Why Davy must take a step back

Hurling coaches are choking the game to death. What materialised inside the whitewash at Thurles on Sunday reaffirmed my concerns for the game. 

Why Davy must take a step back

Hurling is heading down the same dangerous path as football. How long will it be before we see a tweet proclaiming the death of hurling?

Players are no longer allowed go out and hurl with freedom. They are being restricted and confined by systems, tactics and near-cryptic game plans. Freedom of expression is no longer a basic right.

Management must put in place certain plans, of course, but hurlers can’t be governed by tactics. It is bullshit what is going on nowadays.

Sunday’s Munster quarter-final game was the perfect example; a microcosm of the problem spreading through hurling. The first half was as bad a 35 minutes of hurling as we have ever seen in the Munster championship.
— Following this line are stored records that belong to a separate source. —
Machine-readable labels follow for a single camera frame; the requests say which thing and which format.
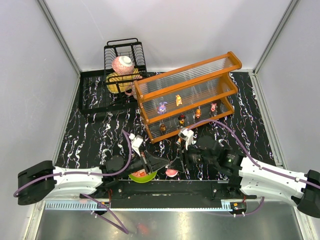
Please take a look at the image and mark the pink flamingo toy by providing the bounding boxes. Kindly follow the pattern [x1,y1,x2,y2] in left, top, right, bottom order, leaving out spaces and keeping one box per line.
[165,168,179,178]

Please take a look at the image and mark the purple bunny toy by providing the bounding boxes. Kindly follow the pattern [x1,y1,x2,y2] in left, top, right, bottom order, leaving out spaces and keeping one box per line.
[157,101,168,115]

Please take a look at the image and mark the small orange figure toy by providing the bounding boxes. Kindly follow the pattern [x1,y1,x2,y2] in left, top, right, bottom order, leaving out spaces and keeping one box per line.
[175,94,183,107]

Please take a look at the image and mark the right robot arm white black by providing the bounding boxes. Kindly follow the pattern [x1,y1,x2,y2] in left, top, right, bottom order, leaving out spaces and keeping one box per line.
[175,135,320,218]

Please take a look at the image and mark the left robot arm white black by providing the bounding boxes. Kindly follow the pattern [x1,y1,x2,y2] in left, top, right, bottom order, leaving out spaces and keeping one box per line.
[13,150,170,206]

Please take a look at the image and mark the brown figure toy on shelf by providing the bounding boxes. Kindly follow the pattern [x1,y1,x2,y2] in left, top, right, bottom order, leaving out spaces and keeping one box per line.
[159,124,166,132]

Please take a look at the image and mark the orange figure toy on shelf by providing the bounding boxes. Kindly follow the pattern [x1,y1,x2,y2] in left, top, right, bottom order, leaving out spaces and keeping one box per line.
[195,108,202,119]

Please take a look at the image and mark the orange clear display shelf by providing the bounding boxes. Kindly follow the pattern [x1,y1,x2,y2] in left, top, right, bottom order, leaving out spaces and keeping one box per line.
[134,51,242,144]

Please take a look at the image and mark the brown haired boy toy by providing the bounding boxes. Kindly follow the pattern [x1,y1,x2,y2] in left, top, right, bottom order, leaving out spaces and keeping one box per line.
[176,138,182,146]

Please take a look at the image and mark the green bowl red pattern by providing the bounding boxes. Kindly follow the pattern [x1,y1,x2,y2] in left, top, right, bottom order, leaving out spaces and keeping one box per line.
[128,169,158,184]

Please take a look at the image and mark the black haired figure toy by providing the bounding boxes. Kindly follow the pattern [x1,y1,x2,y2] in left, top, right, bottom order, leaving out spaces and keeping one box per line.
[178,114,186,126]

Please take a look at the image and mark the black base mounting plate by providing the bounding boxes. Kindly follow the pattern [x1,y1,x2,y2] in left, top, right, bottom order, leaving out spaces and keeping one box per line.
[110,180,244,211]

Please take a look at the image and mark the pink pig toy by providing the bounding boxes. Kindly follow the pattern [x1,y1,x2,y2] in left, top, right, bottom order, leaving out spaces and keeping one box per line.
[210,103,217,113]

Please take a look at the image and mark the black marble pattern mat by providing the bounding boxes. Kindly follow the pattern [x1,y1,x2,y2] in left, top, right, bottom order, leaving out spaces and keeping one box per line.
[55,72,276,181]

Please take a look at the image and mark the pink mug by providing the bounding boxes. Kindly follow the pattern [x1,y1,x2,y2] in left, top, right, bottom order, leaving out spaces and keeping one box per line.
[124,85,137,99]

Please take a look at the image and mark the yellow patterned bowl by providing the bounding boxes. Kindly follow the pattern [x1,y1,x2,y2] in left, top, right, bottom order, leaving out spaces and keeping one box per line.
[105,68,143,94]

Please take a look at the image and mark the pink patterned bowl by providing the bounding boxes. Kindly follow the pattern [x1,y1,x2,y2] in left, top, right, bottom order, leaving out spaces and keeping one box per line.
[111,55,134,75]

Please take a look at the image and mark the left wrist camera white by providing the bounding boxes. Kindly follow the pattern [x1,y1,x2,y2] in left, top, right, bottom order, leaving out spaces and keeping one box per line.
[129,133,144,156]

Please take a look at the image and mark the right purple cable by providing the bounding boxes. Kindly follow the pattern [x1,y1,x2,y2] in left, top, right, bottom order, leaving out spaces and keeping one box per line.
[187,119,320,217]

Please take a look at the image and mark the purple cable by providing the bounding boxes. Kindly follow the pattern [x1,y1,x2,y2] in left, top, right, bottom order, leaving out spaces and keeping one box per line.
[12,129,133,235]
[187,119,320,217]

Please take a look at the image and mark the black wire dish rack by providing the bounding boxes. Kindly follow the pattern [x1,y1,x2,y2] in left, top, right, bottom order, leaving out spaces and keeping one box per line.
[78,37,147,115]

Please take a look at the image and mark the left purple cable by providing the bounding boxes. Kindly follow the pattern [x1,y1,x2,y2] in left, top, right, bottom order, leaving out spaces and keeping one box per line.
[12,129,133,235]

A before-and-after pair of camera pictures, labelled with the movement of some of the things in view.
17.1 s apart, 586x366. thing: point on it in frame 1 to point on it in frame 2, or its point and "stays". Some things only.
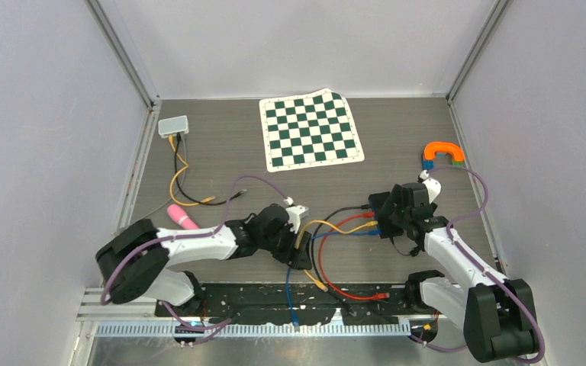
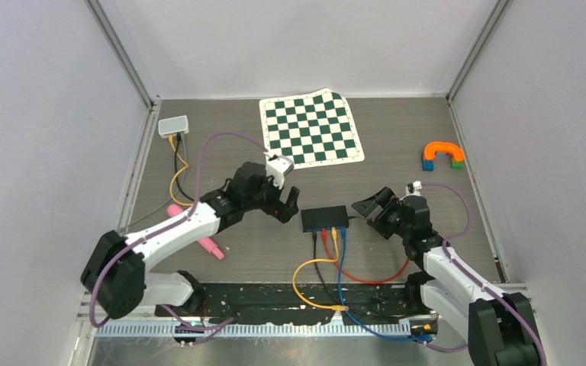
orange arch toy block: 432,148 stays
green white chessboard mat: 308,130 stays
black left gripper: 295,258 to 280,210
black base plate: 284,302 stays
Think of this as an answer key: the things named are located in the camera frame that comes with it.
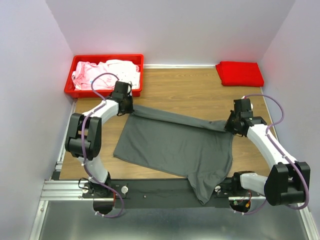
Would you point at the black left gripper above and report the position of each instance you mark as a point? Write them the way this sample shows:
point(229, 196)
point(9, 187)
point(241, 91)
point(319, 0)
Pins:
point(130, 109)

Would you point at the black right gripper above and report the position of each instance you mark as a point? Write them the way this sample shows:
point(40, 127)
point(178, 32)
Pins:
point(228, 126)

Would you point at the dark grey t shirt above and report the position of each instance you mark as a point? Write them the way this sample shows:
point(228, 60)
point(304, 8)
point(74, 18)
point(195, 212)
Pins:
point(197, 149)

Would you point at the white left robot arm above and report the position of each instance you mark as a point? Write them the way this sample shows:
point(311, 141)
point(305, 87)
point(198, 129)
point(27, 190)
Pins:
point(84, 137)

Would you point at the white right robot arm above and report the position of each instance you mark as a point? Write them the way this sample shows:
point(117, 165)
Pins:
point(288, 181)

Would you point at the white t shirt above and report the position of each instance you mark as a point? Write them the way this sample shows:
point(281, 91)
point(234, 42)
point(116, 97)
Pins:
point(125, 70)

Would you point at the pink t shirt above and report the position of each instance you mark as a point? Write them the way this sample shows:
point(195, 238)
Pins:
point(86, 72)

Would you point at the folded red t shirt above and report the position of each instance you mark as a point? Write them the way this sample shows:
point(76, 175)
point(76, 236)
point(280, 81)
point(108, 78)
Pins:
point(240, 74)

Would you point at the red plastic bin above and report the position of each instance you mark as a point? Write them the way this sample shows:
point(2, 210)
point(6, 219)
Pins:
point(137, 59)

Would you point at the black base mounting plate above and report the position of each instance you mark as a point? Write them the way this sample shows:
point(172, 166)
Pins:
point(163, 194)

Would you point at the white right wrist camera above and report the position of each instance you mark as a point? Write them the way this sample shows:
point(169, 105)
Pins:
point(246, 104)

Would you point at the aluminium frame rail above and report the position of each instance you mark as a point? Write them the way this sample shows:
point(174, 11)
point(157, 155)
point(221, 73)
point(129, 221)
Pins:
point(63, 214)

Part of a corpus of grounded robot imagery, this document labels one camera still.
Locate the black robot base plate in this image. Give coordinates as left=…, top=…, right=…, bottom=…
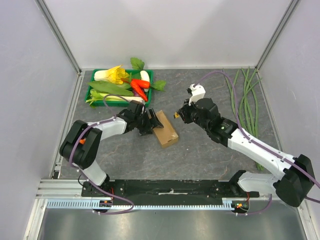
left=81, top=178, right=260, bottom=205

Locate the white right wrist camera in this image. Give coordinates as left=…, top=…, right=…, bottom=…
left=187, top=84, right=206, bottom=106

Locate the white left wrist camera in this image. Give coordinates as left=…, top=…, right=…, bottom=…
left=129, top=96, right=146, bottom=105

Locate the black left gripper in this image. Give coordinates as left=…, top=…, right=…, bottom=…
left=134, top=107, right=163, bottom=136

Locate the green long beans bundle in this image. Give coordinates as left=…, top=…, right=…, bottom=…
left=222, top=66, right=266, bottom=172

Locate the yellow napa cabbage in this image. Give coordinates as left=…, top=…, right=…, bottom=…
left=93, top=65, right=129, bottom=85

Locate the green leaf beside tray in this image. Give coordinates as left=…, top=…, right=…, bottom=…
left=150, top=80, right=167, bottom=92

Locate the green white celery stalk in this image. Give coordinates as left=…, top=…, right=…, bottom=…
left=85, top=89, right=134, bottom=107

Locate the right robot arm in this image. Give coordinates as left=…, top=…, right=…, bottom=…
left=173, top=98, right=316, bottom=207

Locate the red chili pepper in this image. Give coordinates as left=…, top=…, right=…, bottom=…
left=121, top=78, right=151, bottom=102

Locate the large green leaf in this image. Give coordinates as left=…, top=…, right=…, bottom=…
left=88, top=81, right=134, bottom=97

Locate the brown cardboard express box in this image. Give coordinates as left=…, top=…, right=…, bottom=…
left=153, top=110, right=179, bottom=149

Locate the yellow utility knife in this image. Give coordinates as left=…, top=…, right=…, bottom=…
left=173, top=112, right=180, bottom=119

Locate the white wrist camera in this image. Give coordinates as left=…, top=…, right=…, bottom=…
left=187, top=84, right=206, bottom=106
left=129, top=96, right=146, bottom=105

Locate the slotted white cable duct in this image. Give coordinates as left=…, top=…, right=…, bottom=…
left=46, top=194, right=234, bottom=211

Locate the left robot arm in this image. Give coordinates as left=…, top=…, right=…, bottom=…
left=59, top=100, right=164, bottom=197

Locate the green leaf sprig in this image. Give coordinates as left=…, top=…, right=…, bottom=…
left=130, top=57, right=145, bottom=71

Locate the white radish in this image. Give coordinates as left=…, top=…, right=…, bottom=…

There was only one player in the first-half who expressed himself: Cian Lynch. He was doing things you expect hurlers to do. He seemed to be enjoying what he was doing. He wasn’t tied down by chains. He was flicking the ball over people’s heads. He was doing what no one else was doing: Entertaining us.

I know winning is most important, but we are now imitating our football counterparts. Indeed, segments of this Munster championship opener resembled a football match.
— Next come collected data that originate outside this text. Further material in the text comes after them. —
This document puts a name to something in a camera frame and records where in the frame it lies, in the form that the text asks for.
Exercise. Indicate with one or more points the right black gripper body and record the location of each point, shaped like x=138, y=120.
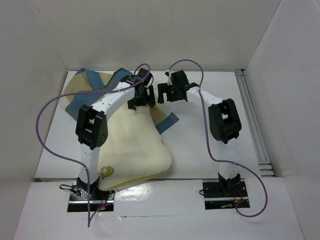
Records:
x=163, y=93

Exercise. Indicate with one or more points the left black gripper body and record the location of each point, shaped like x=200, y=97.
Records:
x=143, y=99

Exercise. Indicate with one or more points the cream pillow with yellow edge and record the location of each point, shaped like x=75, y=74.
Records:
x=133, y=152

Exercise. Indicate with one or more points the blue beige patchwork pillowcase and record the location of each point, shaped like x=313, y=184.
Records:
x=86, y=80

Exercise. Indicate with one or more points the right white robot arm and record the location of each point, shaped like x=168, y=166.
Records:
x=221, y=122

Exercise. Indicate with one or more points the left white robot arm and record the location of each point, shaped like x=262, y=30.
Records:
x=92, y=124

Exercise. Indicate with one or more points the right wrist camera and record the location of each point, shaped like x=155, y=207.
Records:
x=179, y=78

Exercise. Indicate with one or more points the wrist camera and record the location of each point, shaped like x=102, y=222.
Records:
x=179, y=78
x=144, y=74

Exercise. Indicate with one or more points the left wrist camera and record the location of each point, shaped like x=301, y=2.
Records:
x=144, y=74

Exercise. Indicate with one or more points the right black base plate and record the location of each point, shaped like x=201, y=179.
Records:
x=213, y=189

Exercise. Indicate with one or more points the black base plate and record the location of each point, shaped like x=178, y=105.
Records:
x=78, y=194
x=213, y=189

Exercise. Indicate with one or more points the aluminium rail right side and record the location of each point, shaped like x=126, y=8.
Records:
x=265, y=166

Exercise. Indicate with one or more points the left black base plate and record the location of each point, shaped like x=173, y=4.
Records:
x=78, y=194

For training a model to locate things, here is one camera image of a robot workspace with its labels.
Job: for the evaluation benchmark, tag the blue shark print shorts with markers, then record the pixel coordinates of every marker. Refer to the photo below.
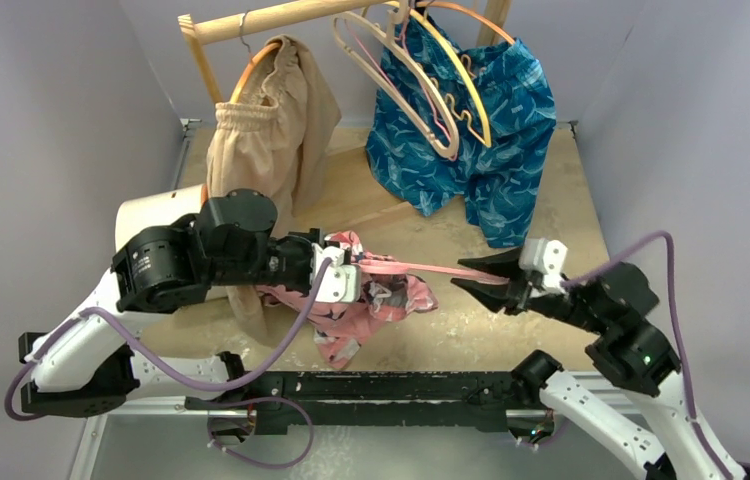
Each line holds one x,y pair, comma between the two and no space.
498,182

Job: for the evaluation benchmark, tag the beige drawstring shorts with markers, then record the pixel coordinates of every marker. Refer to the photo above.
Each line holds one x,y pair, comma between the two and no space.
274,139

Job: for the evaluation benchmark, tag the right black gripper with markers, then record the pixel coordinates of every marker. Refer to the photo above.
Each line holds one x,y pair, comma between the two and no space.
519,287

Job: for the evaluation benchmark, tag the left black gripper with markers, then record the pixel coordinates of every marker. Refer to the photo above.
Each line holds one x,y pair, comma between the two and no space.
307,238

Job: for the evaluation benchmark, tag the beige plastic hanger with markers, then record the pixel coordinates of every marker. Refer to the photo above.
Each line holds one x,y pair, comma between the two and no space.
398,18

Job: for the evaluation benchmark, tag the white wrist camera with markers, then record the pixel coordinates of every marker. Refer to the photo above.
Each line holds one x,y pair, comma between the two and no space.
542,260
335,278

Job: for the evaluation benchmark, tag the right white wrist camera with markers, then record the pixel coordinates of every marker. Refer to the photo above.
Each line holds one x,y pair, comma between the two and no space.
542,260

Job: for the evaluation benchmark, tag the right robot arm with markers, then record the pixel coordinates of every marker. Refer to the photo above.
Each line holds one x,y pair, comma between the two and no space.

Limerick had a half-forward line and not one of them was getting on the ball. They were more concerned with defending. Clare, on the other hand, were congesting the middle.

Coaches are taking it a step too far and I’m concerned there are too many ‘coaches’ in the Clare dugout. Everywhere I turn, I am being told there are three and four hurling coaches in charge of the Banner.
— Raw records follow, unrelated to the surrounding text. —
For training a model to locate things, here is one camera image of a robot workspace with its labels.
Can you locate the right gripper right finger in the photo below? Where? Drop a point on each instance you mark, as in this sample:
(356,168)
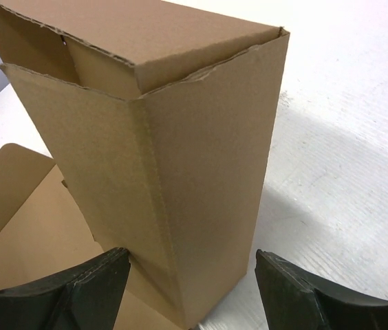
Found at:
(294,298)

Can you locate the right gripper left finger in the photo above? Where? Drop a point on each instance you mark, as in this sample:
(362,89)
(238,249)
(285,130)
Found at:
(86,296)

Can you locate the large brown cardboard box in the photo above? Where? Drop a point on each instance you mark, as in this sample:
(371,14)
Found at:
(160,118)

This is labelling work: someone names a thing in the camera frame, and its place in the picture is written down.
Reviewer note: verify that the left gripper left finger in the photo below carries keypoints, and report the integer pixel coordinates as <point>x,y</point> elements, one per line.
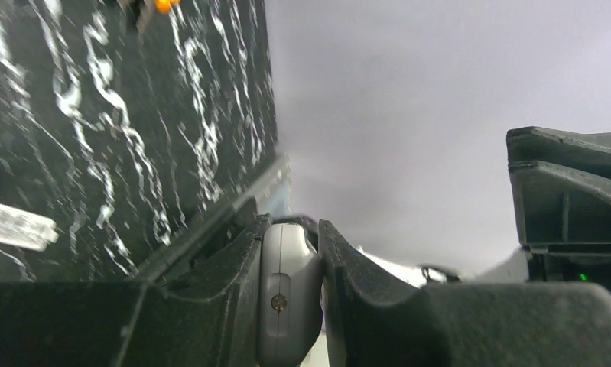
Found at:
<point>207,317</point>

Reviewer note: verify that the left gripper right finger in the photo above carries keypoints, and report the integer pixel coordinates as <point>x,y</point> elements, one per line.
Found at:
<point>375,319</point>

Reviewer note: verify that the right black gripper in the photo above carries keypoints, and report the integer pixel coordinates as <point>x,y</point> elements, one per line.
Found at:
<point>561,188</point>

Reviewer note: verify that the white remote battery cover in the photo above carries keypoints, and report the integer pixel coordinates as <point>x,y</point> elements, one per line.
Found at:
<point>27,230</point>

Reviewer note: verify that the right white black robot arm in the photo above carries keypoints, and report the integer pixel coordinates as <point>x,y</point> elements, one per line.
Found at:
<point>514,269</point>

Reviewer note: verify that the black front mounting rail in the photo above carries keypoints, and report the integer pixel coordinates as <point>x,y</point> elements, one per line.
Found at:
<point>204,236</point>

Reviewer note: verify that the orange handled pliers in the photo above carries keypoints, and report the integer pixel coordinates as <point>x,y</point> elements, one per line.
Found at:
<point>142,11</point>

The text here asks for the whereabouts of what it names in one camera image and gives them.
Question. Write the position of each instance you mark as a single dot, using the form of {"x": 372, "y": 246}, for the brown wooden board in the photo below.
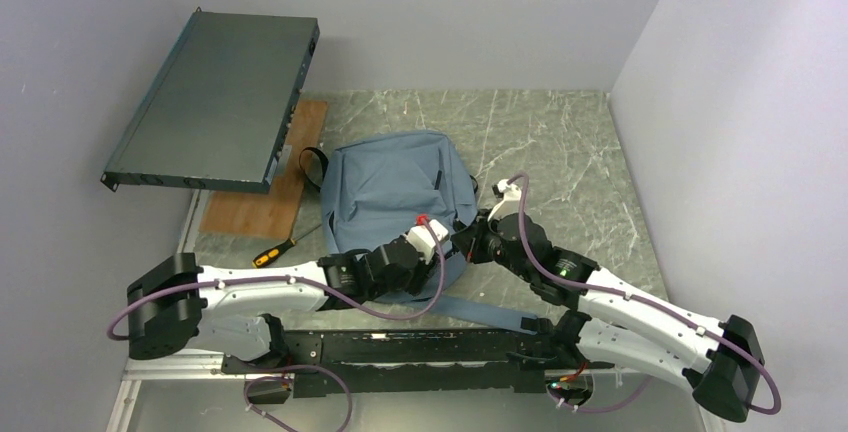
{"x": 273, "y": 214}

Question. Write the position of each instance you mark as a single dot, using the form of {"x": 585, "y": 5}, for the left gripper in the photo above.
{"x": 424, "y": 272}

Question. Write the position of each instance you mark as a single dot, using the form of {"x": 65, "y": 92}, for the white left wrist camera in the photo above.
{"x": 425, "y": 236}

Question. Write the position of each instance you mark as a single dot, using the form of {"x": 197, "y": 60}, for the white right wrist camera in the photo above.
{"x": 509, "y": 196}

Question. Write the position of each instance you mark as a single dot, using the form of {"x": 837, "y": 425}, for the yellow black screwdriver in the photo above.
{"x": 272, "y": 254}

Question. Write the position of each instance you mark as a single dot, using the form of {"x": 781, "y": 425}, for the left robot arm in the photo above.
{"x": 180, "y": 304}

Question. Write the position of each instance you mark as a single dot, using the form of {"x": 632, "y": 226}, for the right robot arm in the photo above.
{"x": 608, "y": 320}

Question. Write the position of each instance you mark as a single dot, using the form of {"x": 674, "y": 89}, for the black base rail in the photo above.
{"x": 412, "y": 360}

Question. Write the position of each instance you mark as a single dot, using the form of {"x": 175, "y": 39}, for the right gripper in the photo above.
{"x": 470, "y": 239}

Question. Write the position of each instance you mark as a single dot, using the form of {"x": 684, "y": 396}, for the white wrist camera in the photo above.
{"x": 425, "y": 236}
{"x": 509, "y": 196}

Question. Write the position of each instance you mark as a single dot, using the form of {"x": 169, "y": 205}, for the blue backpack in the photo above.
{"x": 373, "y": 190}
Then, why is it that we haven’t won a championship game in over a year-and-a-half? Are there too many cooks boiling the broth?

There is no doubt Clare have a disciplinary problem. Limerick’s Shane Dowling hit 10 points from frees on Sunday and you can’t apportion blame there to the refereeing of Colm Lyons — though whether he should be refereeing at this level is a moot point.

Lyons was forced to interrupt play briefly to have a word with the ever-vocal Davy Fitzgerald. The Clare manager needs to take a step back, both on the line and in the manner he conducts himself after games. Players have always reflected their manager on the field and Clare are no different. Their indiscipline had me pulling my hair out on Sunday. Their tackling was reckless. Just as their manager questions every decision on the line, his players are now questioning match officials at every turn.

We heard a lot during the spring about the strict disciplinary measures enforced by the Clare management when players stepped out of line. Perhaps management need to take a look in the mirror.

Pat Donnellan, too, carried himself very poorly in Thurles. His strike on Donal O’Grady was a sending off offence and the disciplinary problems are accentuated when you consider his red card was Clare’s fourth in three championship games.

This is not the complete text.